Trivially, families of size 1 are star-perfect, since translation does not change the size of a family (this is one motivation for using the term "translate"). Similarly, families of size 2 are star-perfect. Another example of a star-perfect family is the ideal of all sets omitting the element 1. Translation by a set not containing 1 does not change the family, and translation by a set containing 1 turns it into a star. Is I star-perfect when I is the ideal consisting of all sets of size at most k, where k<n/2?
Question 4: (Snevily) Which families (or which ideals) have the fewest translates satisfying the star property? Do at least half the translates always have the star property? Letting ^ denote the set complementation operator, is it always true that I(B) or I(B^) has the star property when I is an ideal?
Comments: Paul Wenger showed that the translate of an ideal I by a set B is an ideal if and only if B is contained in every maximal element of I.

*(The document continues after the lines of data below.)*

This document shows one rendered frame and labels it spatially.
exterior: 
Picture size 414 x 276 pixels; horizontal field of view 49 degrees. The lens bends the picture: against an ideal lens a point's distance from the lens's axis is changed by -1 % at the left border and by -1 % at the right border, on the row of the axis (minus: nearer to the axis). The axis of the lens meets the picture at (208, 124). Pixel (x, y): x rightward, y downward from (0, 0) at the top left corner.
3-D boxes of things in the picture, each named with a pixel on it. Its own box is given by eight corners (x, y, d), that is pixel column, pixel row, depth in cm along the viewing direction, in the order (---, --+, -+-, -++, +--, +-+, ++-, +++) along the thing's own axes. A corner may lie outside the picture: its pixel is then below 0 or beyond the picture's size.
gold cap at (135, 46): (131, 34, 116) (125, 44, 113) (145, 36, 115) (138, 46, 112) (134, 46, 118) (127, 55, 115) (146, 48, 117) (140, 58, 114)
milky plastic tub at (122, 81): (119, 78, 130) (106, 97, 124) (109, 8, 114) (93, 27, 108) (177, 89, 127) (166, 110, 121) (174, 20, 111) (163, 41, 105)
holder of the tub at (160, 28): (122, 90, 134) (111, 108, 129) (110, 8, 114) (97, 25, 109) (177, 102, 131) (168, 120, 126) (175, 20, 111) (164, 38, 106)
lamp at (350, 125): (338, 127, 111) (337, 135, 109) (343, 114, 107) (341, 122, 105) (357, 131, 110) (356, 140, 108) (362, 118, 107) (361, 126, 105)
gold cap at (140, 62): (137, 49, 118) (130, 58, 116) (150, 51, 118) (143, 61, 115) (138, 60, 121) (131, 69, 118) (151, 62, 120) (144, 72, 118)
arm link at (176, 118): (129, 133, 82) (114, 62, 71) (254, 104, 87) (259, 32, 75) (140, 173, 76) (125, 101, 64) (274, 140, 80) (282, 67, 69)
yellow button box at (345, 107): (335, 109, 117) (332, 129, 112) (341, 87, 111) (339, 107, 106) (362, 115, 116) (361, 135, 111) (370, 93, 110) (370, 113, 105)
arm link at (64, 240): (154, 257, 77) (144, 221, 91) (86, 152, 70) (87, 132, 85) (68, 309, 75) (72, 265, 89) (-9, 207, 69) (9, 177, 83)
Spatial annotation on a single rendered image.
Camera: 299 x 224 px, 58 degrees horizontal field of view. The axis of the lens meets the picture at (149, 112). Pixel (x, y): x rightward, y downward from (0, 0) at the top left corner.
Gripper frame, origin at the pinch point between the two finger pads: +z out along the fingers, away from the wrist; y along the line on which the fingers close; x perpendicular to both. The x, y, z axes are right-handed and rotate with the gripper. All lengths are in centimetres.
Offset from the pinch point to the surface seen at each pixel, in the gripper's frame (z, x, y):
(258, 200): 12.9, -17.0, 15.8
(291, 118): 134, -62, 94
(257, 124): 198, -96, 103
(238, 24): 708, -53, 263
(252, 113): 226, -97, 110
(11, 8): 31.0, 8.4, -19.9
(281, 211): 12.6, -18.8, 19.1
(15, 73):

Finally, we remark that Snevily showed that if I is an ideal, then every translate of I by a nonempty set B contains a star at least as large as the largest intersecting family in I. The reason is the theorem of Berge [B], which showed that every ideal I can be partitioned into pairs of disjoint sets (with ∅ left over when |I| is odd). This is a weaker condition than complement-partitionable. We conclude that the maximum intersecting family in I has size at most |I|/2, and every element lies in at most half of the members of I, but then in every translation I(B), the elements of B occur in at least half of the members.
References:
[B] Berge, C.; A theorem related to the Chvátal conjecture. Proceedings
of the Fifth British Combinatorial Conference (Univ. Aberdeen, Aberdeen, 1975),
pp. 35-40. Congressus Numerantium, No. XV, Utilitas Math., Winnipeg, Man., 1976.
[C] Chvátal, V.; Intersecting families of edges in hypergraphs having the
hereditary property. Hypergraph Seminar (Proc. First Working Sem., Ohio State
Univ., Columbus, Ohio, 1972; dedicated to Arnold Ross), pp. 61--66. Lecture
Notes in Math., Vol. 411, Springer, Berlin, 1974.
[EKR] Erdős, P.; Ko, Chao; Rado, R.
Intersection theorems for systems of finite sets.
Quart. J. Math. Oxford Ser. (2) 12 1961 313-320.
[S] Snevily, Hunter; A new result on Chvátal's conjecture.
J. Combin. Theory Ser. A 61 (1992), no. 1, 137--141.